Analysis of Certain Potential Effects of Extending Federal Income Taxation to Puerto Rico
GGD-96-127: Published: Aug 15, 1996. Publicly Released: Sep 5, 1996.
Pursuant to a congressional request, GAO provided information on the potential effects of extending the Internal Revenue Code (IRC) to residents of Puerto Rico.

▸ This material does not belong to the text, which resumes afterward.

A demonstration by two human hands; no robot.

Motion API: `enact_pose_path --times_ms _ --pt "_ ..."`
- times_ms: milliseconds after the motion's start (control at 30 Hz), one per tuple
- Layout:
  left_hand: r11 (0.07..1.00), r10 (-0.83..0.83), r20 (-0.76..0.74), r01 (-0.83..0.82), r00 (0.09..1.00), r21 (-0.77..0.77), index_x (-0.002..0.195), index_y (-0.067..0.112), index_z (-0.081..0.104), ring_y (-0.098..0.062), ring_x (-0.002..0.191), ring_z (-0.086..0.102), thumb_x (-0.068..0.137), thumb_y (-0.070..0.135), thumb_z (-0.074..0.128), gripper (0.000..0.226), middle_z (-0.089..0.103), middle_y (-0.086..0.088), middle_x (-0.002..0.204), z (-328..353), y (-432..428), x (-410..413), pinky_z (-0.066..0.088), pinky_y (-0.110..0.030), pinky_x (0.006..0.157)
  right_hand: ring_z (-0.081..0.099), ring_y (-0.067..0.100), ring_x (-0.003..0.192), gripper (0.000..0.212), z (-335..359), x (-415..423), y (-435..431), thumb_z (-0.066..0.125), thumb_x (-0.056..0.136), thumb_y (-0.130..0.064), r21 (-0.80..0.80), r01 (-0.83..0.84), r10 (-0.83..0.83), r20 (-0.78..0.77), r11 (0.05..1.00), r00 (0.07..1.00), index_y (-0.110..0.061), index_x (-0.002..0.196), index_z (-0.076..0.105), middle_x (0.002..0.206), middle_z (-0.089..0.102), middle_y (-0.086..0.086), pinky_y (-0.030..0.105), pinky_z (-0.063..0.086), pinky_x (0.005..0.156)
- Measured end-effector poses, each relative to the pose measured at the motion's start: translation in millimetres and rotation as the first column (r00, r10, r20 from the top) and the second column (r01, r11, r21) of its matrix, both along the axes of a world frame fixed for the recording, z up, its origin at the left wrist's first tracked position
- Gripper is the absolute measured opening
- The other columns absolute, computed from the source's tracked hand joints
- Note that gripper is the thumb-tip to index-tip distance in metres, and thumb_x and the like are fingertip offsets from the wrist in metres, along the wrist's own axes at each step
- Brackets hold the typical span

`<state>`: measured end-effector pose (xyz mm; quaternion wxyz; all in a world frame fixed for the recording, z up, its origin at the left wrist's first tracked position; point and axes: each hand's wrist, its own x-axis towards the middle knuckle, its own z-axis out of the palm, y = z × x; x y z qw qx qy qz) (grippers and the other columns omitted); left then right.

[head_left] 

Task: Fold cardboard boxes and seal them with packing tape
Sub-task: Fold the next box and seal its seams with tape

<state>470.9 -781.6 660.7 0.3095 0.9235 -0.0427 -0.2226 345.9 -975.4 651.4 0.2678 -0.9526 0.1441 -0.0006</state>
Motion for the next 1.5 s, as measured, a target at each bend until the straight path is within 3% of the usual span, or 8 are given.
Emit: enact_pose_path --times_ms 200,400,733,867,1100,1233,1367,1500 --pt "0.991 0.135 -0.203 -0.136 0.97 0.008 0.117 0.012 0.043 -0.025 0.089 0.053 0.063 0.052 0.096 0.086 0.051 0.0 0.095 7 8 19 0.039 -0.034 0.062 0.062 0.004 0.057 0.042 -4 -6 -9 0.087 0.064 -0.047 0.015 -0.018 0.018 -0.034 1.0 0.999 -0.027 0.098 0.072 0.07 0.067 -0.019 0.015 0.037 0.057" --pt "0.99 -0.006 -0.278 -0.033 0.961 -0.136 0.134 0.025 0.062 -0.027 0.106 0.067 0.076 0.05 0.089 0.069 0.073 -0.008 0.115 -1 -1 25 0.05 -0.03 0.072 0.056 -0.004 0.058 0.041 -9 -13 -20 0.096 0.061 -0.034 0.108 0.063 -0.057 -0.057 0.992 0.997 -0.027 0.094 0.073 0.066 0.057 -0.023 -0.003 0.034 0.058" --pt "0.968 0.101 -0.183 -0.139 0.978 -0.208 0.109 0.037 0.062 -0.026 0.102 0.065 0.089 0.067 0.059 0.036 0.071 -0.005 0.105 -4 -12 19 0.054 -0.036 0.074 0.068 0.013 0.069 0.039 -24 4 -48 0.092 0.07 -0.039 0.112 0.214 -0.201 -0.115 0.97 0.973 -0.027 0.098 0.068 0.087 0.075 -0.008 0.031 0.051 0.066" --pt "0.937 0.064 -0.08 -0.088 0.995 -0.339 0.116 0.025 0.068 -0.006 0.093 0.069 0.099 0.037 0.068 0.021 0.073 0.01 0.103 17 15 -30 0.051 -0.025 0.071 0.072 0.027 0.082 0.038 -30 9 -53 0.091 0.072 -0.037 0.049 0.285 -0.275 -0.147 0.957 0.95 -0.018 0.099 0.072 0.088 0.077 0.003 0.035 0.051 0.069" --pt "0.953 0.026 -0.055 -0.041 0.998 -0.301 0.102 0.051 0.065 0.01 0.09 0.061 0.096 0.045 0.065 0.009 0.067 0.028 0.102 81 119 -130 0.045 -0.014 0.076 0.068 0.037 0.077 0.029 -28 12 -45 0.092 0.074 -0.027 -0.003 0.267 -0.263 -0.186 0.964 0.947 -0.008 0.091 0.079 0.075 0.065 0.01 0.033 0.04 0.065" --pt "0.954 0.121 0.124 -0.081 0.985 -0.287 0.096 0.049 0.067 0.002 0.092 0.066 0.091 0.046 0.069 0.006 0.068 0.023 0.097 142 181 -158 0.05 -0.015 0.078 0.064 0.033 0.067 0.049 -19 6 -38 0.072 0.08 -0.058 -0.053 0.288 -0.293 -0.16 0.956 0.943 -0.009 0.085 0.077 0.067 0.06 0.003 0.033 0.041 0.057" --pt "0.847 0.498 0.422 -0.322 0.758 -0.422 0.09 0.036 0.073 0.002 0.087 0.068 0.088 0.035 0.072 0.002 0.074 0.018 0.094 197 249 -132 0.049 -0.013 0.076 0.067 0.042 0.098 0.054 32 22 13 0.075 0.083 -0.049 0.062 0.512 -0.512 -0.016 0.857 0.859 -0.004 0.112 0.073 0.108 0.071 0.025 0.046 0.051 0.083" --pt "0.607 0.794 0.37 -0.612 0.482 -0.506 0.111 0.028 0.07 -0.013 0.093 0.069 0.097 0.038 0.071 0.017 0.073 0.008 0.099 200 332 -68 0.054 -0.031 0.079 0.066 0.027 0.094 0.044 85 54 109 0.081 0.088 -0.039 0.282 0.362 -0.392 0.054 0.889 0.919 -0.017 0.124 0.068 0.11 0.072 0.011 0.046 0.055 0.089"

GAO found that if IRC tax rules are applied to residents of Puerto Rico: (1) the residents would owe around $623 million in federal income tax before taking into account the earned income tax credit (EITC); (2) the aggregate amount of EITC would total $574 million; (3) 59 percent of the population filing individual income tax returns would earn some EITC; (4) 41 percent of the households filing income tax returns would have positive federal income tax liabilities, 53 percent would receive net transfers from the federal government, and 6 percent would have no federal tax liability; (5) more Puerto Rican residents and married couples would file federal tax returns if they qualified for EITC; (6) the average EITC earned by eligible taxpayers would be $1,494; (7) the Puerto Rican government would have to reduce its own individual revenue by 5 percent to keep the aggregate amount of income tax levied on its residents constant; (8) the taxes paid by certain classes of Puerto Ricans would change drastically; (9) the per capita combined individual income tax in Puerto Rico would increase by 5.5 percent; and (10) tax expenditures would total $2.8 billion in 1996 and $3.4 billion in 2000.